Northerners may have seen such a phenomenon: in the cold winter, suddenly a bucket of mineral water was dumped on the water purifier. At this time, an incredible thing happened-the originally clear mineral water suddenly began to freeze at one point, and It spread out in an instant, and in less than two seconds, a bucket of water turned into an ice lump!
Why is this happening? In fact, the freezing of water is a process of searching for crystallization nuclei. The freezing point of water means that “water tends to form a solid rather than a liquid at this temperature.” However, it does not mean that it will freeze when it reaches the freezing point. Normally, when there are impurities in the water, it will start to produce ice crystals around the condensation nuclei.
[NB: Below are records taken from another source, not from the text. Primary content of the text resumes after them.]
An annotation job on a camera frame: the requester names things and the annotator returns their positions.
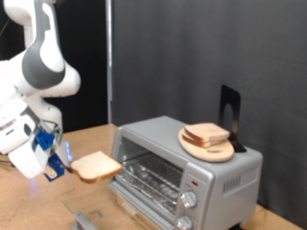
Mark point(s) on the red oven indicator light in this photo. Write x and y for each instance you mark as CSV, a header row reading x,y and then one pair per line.
x,y
194,183

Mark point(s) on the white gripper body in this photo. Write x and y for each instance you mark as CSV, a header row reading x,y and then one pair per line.
x,y
25,159

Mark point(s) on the silver oven knob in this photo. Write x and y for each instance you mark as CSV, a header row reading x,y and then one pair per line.
x,y
184,222
189,198

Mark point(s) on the vertical metal pole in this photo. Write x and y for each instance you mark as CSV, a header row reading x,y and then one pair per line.
x,y
109,64

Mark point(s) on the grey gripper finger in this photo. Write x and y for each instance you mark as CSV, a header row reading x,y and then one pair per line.
x,y
51,171

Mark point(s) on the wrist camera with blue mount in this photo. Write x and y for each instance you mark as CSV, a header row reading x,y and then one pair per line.
x,y
44,140

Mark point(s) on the metal spatula with blue block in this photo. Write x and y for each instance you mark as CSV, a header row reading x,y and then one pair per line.
x,y
59,164

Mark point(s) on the black fabric backdrop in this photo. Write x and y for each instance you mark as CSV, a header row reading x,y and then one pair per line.
x,y
92,64

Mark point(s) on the oval wooden cutting board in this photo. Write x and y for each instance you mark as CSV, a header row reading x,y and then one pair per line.
x,y
209,154

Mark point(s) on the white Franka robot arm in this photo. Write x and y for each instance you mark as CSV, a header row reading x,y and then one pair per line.
x,y
48,73

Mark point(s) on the black metal bookend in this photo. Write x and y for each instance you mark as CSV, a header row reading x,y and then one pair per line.
x,y
235,105

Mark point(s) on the silver toaster oven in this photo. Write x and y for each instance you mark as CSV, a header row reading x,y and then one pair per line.
x,y
153,131

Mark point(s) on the white bread slice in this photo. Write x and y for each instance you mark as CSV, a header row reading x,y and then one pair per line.
x,y
96,166
198,143
207,131

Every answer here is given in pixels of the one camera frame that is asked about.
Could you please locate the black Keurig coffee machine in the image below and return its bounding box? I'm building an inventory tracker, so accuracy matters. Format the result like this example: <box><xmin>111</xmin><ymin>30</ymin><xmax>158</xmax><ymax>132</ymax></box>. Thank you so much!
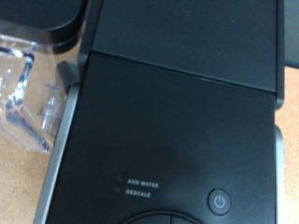
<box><xmin>0</xmin><ymin>0</ymin><xmax>286</xmax><ymax>224</ymax></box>

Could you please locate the grey partition panel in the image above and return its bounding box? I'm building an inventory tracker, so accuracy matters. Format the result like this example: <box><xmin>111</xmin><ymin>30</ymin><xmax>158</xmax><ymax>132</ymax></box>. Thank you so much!
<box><xmin>282</xmin><ymin>0</ymin><xmax>299</xmax><ymax>69</ymax></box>

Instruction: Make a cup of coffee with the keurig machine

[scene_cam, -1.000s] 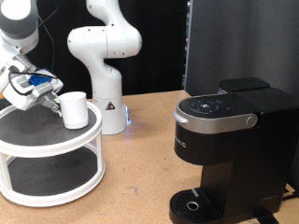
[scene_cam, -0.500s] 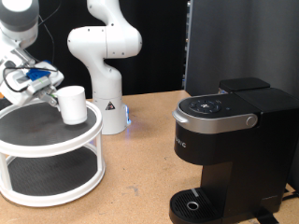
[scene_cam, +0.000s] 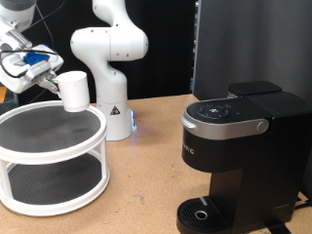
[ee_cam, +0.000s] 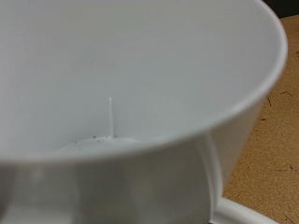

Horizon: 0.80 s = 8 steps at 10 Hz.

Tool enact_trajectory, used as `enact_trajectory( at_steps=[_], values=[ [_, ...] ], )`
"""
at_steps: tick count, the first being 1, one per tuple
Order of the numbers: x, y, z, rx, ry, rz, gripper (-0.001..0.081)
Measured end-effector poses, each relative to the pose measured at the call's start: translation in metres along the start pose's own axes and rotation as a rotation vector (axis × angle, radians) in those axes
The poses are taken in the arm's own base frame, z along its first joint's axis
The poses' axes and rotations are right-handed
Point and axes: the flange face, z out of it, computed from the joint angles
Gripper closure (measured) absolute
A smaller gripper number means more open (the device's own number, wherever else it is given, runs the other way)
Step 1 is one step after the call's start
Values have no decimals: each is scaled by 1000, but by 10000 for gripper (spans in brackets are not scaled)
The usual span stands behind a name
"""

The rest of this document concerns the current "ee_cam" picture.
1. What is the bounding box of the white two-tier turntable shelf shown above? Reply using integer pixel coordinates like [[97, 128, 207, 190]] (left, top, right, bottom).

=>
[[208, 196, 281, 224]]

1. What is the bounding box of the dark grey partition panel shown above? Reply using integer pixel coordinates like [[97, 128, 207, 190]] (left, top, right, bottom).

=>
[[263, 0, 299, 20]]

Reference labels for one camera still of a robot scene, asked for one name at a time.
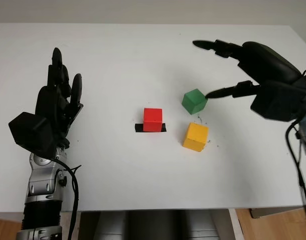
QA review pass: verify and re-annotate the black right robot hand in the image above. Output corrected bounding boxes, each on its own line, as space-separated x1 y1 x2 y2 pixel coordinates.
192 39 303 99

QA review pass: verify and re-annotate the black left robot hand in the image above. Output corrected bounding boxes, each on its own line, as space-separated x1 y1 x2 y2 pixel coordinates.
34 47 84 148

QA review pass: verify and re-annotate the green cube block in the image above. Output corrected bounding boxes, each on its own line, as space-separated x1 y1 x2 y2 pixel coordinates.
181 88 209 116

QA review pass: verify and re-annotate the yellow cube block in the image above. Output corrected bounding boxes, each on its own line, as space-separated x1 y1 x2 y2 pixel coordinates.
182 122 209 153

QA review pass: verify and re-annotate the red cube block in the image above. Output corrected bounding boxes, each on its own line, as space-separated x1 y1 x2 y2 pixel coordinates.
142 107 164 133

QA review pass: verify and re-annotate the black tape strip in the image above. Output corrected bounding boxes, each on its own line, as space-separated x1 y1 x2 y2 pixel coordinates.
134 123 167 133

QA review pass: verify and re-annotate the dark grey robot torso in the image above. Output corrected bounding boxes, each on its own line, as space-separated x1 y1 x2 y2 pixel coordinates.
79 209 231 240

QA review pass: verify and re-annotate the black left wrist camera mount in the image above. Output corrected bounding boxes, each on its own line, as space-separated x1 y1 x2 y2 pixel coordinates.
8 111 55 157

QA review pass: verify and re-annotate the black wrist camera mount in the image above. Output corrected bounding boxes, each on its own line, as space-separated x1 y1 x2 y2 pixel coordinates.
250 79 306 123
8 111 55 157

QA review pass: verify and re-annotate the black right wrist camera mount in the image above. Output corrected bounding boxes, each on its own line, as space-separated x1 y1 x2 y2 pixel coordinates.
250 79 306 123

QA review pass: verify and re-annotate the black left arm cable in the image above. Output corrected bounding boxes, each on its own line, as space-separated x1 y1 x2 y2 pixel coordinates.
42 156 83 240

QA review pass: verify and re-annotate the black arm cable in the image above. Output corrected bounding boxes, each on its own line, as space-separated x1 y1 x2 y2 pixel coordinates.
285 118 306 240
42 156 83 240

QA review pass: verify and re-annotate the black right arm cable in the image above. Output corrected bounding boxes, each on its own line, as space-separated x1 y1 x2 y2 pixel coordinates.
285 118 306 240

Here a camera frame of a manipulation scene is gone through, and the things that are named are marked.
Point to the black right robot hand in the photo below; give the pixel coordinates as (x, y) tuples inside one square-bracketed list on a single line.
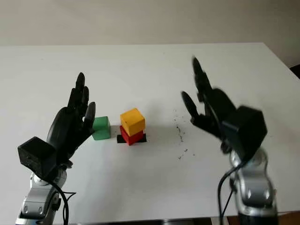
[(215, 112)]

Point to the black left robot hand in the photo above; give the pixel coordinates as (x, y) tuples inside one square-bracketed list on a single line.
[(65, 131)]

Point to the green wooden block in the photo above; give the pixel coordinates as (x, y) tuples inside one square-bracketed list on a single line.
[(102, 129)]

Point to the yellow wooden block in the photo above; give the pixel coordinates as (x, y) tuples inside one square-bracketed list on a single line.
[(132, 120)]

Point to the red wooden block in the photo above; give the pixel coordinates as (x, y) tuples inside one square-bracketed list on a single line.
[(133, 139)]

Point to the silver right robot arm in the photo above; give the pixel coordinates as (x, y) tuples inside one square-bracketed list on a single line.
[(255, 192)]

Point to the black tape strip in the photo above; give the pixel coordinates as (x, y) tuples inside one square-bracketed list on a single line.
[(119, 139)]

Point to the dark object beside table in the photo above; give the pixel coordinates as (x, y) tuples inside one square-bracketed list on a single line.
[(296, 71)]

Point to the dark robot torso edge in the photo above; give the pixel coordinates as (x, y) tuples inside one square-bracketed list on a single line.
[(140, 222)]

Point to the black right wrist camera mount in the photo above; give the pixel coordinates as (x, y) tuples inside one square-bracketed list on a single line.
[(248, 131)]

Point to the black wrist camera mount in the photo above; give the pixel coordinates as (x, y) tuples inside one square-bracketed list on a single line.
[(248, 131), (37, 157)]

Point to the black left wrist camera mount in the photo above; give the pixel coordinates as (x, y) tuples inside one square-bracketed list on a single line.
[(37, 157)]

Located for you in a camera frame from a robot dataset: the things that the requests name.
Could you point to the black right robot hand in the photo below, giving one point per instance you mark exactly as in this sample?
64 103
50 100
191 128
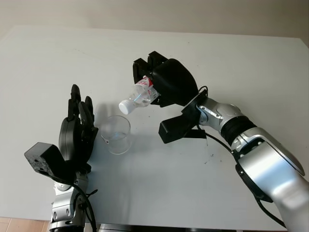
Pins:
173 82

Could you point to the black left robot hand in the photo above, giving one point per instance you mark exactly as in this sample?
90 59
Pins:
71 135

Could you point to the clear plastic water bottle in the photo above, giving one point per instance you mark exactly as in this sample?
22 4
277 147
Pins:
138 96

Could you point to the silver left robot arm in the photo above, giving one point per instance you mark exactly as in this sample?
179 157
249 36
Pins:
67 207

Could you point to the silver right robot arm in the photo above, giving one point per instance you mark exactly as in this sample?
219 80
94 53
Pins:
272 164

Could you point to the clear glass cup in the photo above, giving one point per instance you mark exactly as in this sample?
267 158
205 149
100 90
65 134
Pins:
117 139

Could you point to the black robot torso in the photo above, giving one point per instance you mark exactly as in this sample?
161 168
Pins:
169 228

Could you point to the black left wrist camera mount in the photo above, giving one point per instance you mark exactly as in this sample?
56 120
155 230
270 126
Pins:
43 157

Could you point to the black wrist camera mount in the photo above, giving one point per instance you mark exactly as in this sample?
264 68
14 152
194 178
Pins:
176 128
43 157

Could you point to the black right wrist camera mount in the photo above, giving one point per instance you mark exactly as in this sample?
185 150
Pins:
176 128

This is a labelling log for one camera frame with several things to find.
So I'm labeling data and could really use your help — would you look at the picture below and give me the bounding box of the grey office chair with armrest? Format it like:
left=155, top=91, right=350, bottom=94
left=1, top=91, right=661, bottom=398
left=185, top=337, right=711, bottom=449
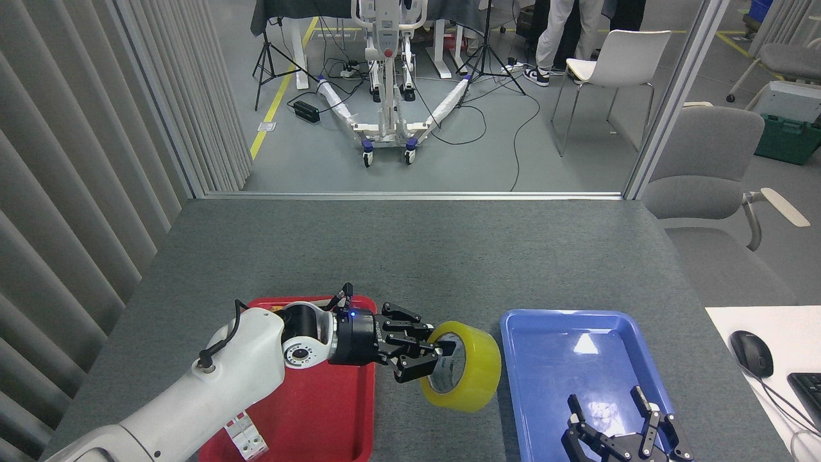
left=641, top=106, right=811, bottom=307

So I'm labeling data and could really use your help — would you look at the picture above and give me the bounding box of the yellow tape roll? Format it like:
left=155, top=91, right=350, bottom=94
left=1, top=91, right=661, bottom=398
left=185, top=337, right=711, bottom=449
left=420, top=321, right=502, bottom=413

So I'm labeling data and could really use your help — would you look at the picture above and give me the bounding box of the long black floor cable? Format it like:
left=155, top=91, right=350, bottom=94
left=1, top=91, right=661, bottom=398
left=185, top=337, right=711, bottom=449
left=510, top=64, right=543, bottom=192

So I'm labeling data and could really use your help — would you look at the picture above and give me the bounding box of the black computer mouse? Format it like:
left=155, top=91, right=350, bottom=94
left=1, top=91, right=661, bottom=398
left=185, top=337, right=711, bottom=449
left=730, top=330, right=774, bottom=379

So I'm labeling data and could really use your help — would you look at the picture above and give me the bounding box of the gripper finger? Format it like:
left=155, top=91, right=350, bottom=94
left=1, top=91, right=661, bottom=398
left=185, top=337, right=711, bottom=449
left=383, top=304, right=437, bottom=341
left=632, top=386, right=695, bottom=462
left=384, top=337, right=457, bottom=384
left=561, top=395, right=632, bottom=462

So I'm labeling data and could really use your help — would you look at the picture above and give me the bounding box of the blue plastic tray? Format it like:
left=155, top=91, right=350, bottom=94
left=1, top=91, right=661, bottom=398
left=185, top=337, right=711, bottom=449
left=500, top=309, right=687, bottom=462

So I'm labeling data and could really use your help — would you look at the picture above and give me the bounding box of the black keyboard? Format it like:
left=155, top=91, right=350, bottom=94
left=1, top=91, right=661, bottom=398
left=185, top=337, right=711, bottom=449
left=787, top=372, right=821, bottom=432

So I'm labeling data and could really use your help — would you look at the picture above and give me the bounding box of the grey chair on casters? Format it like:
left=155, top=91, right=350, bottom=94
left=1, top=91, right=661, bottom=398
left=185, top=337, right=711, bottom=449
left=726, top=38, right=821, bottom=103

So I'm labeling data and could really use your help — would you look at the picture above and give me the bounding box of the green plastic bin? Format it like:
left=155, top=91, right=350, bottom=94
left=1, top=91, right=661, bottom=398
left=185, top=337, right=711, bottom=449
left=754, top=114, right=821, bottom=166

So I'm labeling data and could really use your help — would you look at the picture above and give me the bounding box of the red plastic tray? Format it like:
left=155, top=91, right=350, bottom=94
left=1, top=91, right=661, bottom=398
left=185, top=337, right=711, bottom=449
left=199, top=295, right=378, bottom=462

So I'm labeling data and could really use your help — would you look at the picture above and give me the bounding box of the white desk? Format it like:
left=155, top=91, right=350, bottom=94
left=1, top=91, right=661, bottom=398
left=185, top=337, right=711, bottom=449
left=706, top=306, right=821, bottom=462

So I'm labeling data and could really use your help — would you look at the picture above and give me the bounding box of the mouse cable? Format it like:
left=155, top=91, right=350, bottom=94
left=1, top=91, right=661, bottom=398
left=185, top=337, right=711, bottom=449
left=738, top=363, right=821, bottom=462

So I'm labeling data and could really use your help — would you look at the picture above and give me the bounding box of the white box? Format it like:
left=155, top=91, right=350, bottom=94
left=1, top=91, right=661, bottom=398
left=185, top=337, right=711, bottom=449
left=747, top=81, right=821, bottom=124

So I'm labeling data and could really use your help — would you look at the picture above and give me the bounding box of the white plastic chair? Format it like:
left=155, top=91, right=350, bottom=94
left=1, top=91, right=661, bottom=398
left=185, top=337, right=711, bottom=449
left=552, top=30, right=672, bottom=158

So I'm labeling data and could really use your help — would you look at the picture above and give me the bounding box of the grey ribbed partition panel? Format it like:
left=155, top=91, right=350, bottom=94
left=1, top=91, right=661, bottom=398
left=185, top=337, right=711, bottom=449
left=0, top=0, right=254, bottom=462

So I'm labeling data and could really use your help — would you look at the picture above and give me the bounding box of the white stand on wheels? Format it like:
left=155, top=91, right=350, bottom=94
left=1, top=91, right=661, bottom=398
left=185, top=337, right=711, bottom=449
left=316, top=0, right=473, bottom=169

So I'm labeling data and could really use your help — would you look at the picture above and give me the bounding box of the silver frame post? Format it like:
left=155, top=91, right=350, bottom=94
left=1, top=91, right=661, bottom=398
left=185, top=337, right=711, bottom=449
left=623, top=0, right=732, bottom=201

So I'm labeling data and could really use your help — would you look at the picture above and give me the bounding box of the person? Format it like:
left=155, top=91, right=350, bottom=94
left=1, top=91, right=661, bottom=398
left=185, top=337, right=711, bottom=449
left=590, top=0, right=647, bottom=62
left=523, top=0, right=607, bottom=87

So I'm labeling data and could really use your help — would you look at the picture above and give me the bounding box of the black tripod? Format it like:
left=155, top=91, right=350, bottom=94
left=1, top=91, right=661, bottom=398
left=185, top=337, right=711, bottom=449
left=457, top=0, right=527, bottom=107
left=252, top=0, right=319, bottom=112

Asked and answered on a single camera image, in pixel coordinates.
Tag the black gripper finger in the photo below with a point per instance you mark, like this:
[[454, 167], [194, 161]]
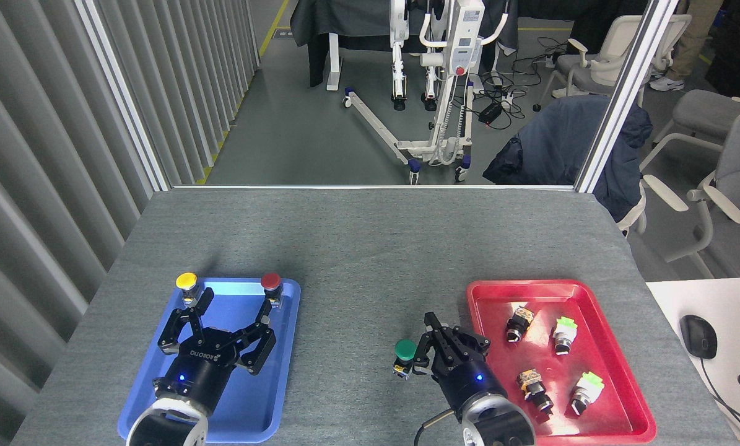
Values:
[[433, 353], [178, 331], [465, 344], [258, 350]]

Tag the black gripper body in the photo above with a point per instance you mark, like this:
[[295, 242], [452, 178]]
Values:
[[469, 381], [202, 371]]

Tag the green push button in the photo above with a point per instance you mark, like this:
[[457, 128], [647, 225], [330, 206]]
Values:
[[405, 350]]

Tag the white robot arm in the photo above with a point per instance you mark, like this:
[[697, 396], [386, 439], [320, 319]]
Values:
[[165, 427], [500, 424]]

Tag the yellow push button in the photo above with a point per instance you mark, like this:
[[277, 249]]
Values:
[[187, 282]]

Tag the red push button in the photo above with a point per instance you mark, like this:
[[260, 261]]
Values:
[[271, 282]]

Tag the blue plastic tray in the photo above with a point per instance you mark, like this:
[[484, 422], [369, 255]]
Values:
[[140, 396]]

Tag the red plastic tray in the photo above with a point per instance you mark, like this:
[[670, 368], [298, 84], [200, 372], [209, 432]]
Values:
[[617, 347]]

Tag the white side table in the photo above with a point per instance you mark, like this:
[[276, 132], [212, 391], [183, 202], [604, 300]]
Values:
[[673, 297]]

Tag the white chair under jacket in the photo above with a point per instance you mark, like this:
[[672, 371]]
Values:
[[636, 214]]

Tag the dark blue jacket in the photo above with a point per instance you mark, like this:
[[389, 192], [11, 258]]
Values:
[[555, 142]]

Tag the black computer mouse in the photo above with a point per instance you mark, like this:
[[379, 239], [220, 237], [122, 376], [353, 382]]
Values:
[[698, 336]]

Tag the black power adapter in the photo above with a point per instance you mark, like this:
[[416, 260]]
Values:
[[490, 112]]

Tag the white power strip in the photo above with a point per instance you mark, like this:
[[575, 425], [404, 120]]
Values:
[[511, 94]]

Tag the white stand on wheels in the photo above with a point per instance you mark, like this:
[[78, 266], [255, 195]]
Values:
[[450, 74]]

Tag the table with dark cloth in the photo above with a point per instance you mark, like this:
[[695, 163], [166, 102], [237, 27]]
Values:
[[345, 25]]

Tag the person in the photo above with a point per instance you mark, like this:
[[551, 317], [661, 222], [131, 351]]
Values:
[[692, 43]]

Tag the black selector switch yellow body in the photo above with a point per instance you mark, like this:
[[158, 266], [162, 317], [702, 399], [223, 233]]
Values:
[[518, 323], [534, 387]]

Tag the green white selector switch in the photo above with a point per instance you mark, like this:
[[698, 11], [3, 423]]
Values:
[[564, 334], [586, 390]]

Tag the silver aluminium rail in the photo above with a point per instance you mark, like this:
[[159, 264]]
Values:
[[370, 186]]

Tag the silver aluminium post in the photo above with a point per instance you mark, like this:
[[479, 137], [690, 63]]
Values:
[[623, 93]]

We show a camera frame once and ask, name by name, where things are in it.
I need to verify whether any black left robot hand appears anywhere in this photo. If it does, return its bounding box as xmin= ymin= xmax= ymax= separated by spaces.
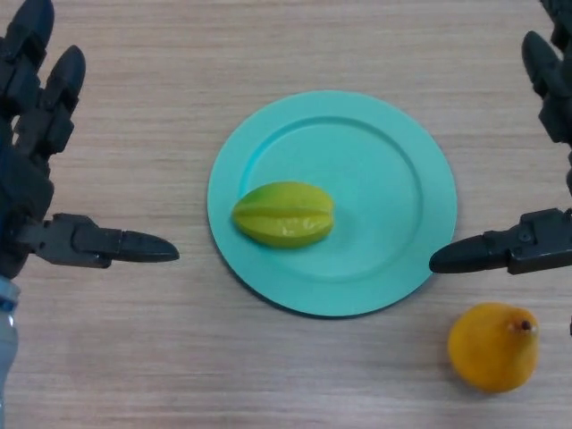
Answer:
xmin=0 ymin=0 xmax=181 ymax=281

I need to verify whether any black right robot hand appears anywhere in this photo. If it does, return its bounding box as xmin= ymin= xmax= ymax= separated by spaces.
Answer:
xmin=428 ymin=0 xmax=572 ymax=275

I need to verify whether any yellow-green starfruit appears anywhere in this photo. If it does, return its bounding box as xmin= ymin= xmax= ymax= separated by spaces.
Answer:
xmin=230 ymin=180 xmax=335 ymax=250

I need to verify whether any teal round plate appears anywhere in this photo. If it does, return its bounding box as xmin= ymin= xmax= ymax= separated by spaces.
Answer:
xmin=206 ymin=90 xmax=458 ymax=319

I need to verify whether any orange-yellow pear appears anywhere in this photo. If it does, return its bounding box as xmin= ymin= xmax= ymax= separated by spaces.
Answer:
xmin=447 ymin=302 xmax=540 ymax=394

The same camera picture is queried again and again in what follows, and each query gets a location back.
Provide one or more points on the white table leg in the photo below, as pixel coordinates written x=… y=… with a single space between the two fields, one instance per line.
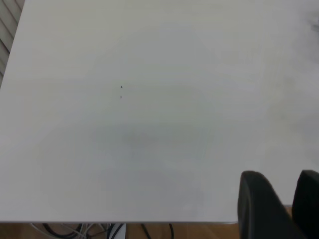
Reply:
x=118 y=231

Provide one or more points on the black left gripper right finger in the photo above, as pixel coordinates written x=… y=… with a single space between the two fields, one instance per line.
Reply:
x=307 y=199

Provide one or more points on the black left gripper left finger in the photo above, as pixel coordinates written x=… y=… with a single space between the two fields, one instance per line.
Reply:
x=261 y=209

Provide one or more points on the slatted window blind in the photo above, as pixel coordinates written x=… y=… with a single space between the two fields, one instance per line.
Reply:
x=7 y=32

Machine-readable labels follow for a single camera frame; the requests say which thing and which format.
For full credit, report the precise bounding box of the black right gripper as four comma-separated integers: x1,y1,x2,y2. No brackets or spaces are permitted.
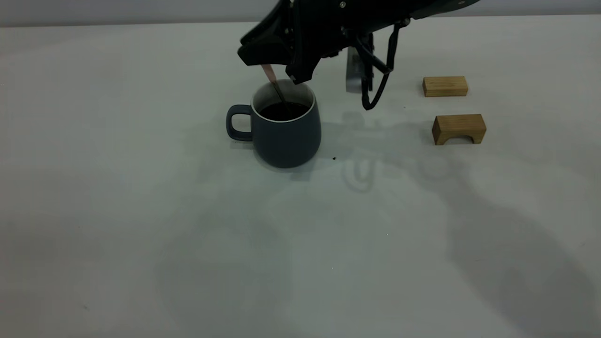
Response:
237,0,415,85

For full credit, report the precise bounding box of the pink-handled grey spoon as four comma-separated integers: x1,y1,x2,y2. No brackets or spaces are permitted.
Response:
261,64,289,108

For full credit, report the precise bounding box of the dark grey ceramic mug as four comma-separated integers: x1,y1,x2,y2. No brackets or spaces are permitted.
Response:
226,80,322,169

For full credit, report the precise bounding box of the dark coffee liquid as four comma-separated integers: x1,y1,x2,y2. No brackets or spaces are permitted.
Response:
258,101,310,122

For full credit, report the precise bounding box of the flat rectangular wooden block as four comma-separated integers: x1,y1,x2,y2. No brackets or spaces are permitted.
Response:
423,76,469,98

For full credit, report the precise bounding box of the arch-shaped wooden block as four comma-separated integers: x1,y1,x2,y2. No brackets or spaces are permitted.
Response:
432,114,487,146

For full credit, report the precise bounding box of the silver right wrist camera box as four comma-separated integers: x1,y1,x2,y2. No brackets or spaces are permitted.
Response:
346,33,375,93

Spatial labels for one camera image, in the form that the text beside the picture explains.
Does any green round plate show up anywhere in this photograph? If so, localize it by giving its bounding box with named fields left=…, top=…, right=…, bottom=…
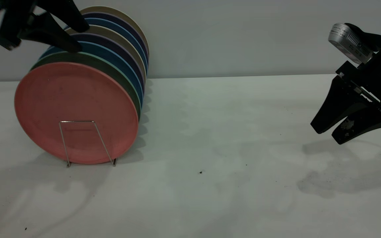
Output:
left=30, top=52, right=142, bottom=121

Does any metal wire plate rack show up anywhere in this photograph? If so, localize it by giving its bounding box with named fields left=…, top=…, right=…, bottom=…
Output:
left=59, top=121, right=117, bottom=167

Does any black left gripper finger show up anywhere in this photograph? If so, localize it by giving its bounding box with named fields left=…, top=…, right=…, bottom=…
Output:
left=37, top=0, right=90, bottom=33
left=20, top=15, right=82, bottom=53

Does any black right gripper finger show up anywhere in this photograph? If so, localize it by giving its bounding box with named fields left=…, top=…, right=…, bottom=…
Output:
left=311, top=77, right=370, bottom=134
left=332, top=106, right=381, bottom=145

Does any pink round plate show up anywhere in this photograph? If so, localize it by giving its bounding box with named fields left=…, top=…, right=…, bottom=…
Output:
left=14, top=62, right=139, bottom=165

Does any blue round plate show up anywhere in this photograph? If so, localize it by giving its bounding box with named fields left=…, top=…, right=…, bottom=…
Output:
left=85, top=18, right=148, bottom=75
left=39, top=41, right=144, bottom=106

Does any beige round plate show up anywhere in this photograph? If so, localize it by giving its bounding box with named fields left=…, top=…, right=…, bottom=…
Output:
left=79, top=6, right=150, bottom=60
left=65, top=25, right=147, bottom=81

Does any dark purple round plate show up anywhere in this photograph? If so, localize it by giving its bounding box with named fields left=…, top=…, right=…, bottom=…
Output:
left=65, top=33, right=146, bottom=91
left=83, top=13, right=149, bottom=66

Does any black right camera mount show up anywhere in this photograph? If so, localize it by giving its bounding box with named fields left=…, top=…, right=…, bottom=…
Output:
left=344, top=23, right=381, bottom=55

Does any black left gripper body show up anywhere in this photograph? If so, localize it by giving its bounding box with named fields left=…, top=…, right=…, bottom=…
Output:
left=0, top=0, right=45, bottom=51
However, some water is too pure, the container is also very clean and smooth, lack of crystal nuclei, ice crystals can not form because there is nowhere to attach. Even if the water temperature is lower than the freezing point (too cold), the water will remain liquid for a long time until uniform crystal nuclei are formed.
The phenomenon of rapid freezing of hot water due to excessive cold often occurs. Some experiments have found that hot water will only be slightly overcooled to about -2°C, while cold water will be too cold to about -8°C.
But obviously, using it to explain the “Mpemba effect” is also difficult to convince the public. Even if the “undercooling theory” is true, the “dissolved gas theory” is just the opposite: there is less gas in the hot water, so there is more lack of crystal nuclei. Then, it should be more difficult to achieve supercooling.
In addition, there is another explanation: When the hot water is cooled, the temperature change of the whole container is more different, and the convection is faster, so it freezes faster. But this is just conjecture and lacks theoretical derivation.
Use micro glass beads instead of water?
Taking into account the nature of water and the complexity of the freezing process, in a recent study, several physicists in Canada used microglass beads to replace water in experiments, which was considered to be a concise and better proof (interpretation) The Mpemba effect. However, they believe that hot water may “cool down” (rather than “freeze”) faster than cold water.
In the experiment, a bead (which needs to be observed with a microscope) is equivalent to a water molecule, and the researchers obtained a set of “molecules” after 1000 measurements under certain conditions. They irradiated these beads with lasers, and the beads created an “energy landscape.” At the same time, water is used to cool the beads. In this way, the temperature of the beads is obtained from these beads passing through the “energy landscape” and responding to the force exerted by the laser.
The beads are initially at two different temperatures (denoted as “hot” and “cold”), and then they are allowed to cool to the temperature of water. It turns out that hot beads sometimes cool faster than cold beads. For example, in one measurement, the hot beads took 2 milliseconds to cool down, while the cold beads took 10 times longer.
Just by intuition, we all feel that a hot object must first reach the initial temperature of a cold object, which means that a higher temperature will only increase the cooling time. However, this logic is wrong for systems that are not in thermal equilibrium. For systems that are not in thermal equilibrium, there can be multiple paths for “cooling”, instead of having to directly “from hot to cold”, a “shortcut” can be taken. For the beads, according to the shape of the “energy landscape”, starting from a higher temperature means that they can be rearranged more easily into a structure that matches the lower temperature.
Other physicists are skeptical. They don’t know whether this effect is also true in water, because water is more complex, water evaporates and contains impurities. However, many physicists are very supportive of this experiment, believing that it vividly demonstrates the Mpemba effect. They stated that the effect may be beyond the scope of glass beads or water.
From this point of view, so far, the Mpemba effect still has no explanation that satisfies everyone.